• [What to produce]: If a line in the records below contains the word "pixels", copy it.

:: Data for processing

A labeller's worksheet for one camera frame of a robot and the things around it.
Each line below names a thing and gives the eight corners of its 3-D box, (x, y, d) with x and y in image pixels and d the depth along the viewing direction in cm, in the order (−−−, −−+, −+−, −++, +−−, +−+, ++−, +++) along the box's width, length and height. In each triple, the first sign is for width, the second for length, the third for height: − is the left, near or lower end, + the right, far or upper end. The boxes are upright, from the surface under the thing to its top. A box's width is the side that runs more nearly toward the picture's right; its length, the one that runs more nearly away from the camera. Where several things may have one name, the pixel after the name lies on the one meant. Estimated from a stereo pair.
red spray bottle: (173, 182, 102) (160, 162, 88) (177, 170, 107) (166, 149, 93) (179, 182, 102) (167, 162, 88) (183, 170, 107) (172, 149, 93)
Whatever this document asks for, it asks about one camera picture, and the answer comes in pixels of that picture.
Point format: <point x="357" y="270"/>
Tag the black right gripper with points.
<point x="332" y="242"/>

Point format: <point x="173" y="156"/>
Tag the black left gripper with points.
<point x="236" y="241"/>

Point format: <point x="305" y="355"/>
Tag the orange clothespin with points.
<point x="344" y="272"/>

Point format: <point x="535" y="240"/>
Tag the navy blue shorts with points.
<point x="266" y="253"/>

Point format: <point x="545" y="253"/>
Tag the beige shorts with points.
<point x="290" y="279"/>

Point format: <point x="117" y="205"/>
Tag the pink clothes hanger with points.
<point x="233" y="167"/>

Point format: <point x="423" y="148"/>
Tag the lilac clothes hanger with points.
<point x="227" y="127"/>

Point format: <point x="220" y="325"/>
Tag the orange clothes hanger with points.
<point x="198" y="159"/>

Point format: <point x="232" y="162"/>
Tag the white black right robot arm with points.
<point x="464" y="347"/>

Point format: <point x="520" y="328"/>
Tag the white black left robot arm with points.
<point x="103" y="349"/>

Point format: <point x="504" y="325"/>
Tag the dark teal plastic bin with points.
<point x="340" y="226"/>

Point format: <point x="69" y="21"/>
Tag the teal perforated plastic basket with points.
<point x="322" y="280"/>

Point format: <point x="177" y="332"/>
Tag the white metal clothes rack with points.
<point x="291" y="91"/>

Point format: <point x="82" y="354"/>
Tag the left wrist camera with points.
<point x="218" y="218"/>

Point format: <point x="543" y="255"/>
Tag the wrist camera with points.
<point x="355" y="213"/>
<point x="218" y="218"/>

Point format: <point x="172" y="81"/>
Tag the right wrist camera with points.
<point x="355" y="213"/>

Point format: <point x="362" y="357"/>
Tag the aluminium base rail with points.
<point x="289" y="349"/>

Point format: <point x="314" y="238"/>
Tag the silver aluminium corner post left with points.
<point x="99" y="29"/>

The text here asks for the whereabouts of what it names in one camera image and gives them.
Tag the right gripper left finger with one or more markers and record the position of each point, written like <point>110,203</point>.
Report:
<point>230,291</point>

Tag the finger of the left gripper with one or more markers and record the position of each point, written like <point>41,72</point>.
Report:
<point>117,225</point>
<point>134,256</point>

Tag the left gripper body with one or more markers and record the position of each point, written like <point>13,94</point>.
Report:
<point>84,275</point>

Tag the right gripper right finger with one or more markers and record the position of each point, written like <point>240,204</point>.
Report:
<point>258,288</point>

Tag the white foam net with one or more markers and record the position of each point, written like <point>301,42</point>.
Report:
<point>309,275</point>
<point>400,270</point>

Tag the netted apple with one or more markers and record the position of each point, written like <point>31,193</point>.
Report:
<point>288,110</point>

::::
:: Data for processing

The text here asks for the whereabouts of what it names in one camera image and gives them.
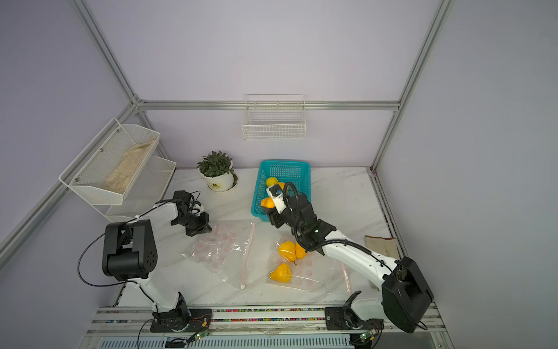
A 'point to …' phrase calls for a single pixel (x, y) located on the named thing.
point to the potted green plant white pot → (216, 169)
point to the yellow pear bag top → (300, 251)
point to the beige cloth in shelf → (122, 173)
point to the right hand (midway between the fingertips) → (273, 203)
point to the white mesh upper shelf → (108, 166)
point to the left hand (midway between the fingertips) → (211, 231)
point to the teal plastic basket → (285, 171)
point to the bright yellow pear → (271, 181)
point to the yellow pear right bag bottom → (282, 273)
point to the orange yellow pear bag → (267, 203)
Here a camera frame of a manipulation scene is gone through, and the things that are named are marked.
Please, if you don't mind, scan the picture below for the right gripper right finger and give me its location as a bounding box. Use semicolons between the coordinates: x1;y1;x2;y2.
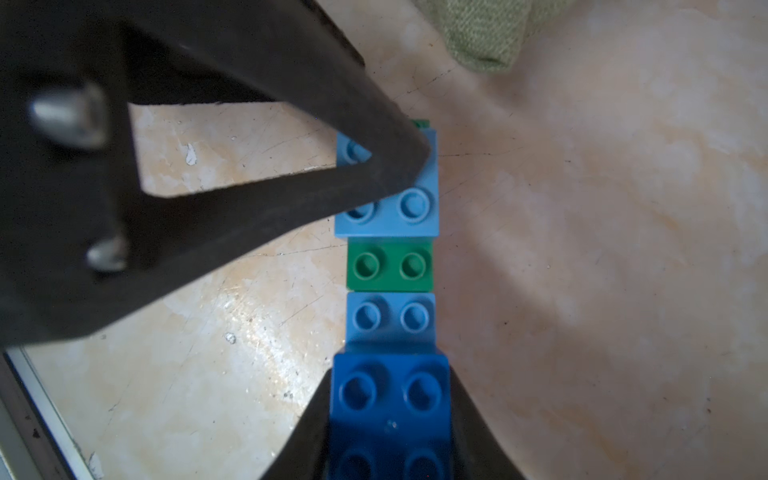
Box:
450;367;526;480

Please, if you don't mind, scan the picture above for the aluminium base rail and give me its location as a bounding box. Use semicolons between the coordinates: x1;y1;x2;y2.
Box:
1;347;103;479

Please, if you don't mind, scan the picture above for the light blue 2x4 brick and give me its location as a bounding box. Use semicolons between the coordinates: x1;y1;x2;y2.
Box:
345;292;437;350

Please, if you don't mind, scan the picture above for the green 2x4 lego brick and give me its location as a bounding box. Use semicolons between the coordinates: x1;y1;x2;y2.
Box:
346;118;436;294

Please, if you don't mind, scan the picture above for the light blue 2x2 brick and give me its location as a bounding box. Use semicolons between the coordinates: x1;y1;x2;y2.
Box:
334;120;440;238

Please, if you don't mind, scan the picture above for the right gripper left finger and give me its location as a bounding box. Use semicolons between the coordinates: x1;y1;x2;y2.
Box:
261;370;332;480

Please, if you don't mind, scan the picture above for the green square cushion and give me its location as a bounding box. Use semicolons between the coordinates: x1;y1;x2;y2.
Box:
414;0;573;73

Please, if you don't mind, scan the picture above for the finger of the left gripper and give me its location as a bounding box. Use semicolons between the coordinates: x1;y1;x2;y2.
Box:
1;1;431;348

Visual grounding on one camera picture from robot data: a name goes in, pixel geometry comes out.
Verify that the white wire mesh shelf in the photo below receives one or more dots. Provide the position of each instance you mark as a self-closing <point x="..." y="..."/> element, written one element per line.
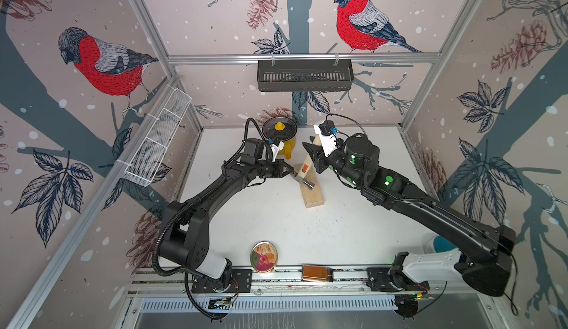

::::

• [Written response]:
Each line below names a thing and gives the eight corners of its 3-D box, (x, y, d) with x and y in image pixels and d the depth along the viewing direction in cm, in the order (−−−, −−+, −+−, −++, +−−, +−+, ++−, +++) along the box's width, length and height. In each triple, the first sign is for width, the second for length, the third for height: − is the left, near or lower end, + the right, far or upper end. The boxes are upright, from the surface under the thing to its top. A box's width is the side that runs more nearly toward the picture's right; its length, the one that runs more nearly away from the camera. Where several things may have one name, the pixel after the name lies on the one meant. Estimated from a stereo pair.
Whatever this document asks for, it asks about one camera picture, and the answer comes in pixels of that picture.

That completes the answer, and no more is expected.